• [What to work on]
Write the data out again, character for character, with no images.

========================================

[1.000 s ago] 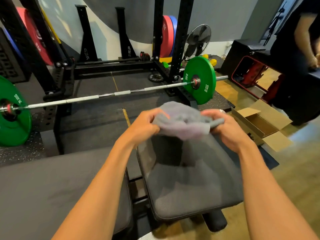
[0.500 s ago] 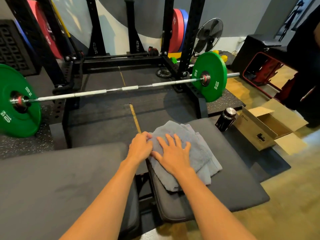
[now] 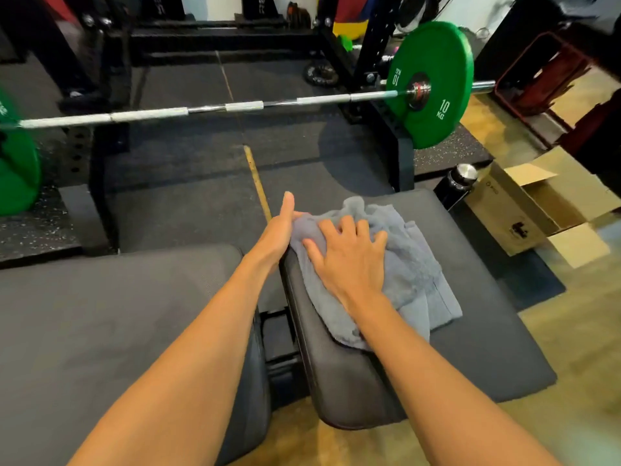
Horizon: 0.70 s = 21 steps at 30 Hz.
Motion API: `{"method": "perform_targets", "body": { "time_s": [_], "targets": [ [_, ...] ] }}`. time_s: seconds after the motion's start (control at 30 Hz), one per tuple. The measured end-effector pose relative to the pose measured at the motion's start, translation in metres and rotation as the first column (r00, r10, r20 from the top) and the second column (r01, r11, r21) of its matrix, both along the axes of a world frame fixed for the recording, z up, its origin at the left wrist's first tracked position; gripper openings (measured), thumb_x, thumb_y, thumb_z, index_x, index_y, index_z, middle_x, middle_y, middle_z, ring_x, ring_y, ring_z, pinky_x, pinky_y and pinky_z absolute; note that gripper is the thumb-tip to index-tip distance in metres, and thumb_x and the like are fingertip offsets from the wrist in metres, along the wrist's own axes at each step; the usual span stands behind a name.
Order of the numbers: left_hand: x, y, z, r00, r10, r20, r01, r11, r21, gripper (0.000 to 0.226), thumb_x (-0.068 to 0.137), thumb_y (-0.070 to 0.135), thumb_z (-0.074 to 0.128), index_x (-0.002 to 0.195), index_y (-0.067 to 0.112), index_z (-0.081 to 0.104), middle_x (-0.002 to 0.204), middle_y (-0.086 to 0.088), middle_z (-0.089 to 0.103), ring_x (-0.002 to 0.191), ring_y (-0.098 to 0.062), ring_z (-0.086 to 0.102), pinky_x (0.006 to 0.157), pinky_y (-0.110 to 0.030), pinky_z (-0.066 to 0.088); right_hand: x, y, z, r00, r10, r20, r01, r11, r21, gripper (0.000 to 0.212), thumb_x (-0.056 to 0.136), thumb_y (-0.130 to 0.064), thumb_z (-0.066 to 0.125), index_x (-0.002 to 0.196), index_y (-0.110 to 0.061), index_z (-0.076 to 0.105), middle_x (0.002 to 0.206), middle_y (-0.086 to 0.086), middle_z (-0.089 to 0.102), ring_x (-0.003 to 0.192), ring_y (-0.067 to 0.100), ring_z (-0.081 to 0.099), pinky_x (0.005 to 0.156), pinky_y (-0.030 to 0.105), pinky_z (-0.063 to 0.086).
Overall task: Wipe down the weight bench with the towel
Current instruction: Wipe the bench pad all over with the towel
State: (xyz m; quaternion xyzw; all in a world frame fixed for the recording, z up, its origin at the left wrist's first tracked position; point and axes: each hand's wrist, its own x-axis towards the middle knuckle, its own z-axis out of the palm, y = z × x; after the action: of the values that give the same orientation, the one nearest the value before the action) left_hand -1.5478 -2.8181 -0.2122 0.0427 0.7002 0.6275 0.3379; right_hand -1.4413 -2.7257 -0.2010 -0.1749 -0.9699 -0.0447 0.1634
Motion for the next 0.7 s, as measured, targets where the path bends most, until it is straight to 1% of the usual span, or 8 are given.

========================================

• [Answer box]
[1.000 s ago] 
[0.500 s ago] 
[now] 
Horizon: 0.70 s = 21 steps at 30 Hz.
Motion API: `{"method": "perform_targets", "body": { "time_s": [_], "targets": [ [_, ...] ] }}`. time_s: seconds after the motion's start (control at 30 Hz), one per tuple. The measured end-effector pose relative to the pose measured at the motion's start, translation in metres and rotation as the first column (r00, r10, r20 from the top) and the second column (r01, r11, r21) of its matrix, both along the axes of a world frame fixed for the recording, z up, its origin at the left wrist's first tracked position; gripper openings (measured), thumb_x, thumb_y, thumb_z, index_x, index_y, index_z, middle_x, middle_y, middle_z, ring_x, ring_y, ring_z, pinky_x, pinky_y and pinky_z absolute; note that gripper is the thumb-tip to index-tip distance in metres, and thumb_x and the like are fingertip offsets from the wrist in metres, along the wrist's own axes at each step; the usual span stands behind a name.
Order of the numbers: left_hand: x, y, z, r00, r10, r20, r01, r11, r21, gripper (0.000 to 0.226), thumb_x (-0.068 to 0.137), thumb_y (-0.070 to 0.135), thumb_z (-0.074 to 0.128), index_x (-0.002 to 0.195), index_y (-0.067 to 0.112), index_z (-0.081 to 0.104), middle_x (-0.002 to 0.204), middle_y (-0.086 to 0.088), middle_z (-0.089 to 0.103), ring_x (-0.002 to 0.191), ring_y (-0.098 to 0.062), ring_z (-0.086 to 0.102), pinky_x (0.006 to 0.157), pinky_y (-0.110 to 0.030), pinky_z (-0.066 to 0.088); right_hand: x, y, z, r00, r10, r20, r01, r11, r21, gripper (0.000 to 0.212), thumb_x (-0.056 to 0.136), thumb_y (-0.130 to 0.064), thumb_z (-0.066 to 0.125), index_x (-0.002 to 0.196), index_y (-0.110 to 0.061), index_z (-0.076 to 0.105), middle_x (0.002 to 0.206), middle_y (-0.086 to 0.086), middle_z (-0.089 to 0.102), ring_x (-0.003 to 0.192), ring_y (-0.067 to 0.100), ring_z (-0.081 to 0.099), pinky_x (0.005 to 0.156), pinky_y (-0.030 to 0.105), pinky_z (-0.063 to 0.086).
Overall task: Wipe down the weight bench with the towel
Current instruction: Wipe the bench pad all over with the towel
State: (xyz m; quaternion xyzw; all in a world frame fixed for the recording, z up, its origin at the left wrist's first tracked position; point and axes: each hand's wrist, its own x-axis towards the middle knuckle, its own z-axis out of the palm, y = z × x; after the action: of the values that give the same orientation, the one nearest the value before the action) left_hand -1.5478 -2.8181 -0.2122 0.0427 0.7002 0.6275 0.3379; right_hand -1.4413 -2.7257 -0.2010 -0.1749 -0.9699 -0.0447 0.1634
Motion for the next 0.7 s, as measured, targets where the path bends most, until it is straight to 1% of the usual span, or 8 are given.

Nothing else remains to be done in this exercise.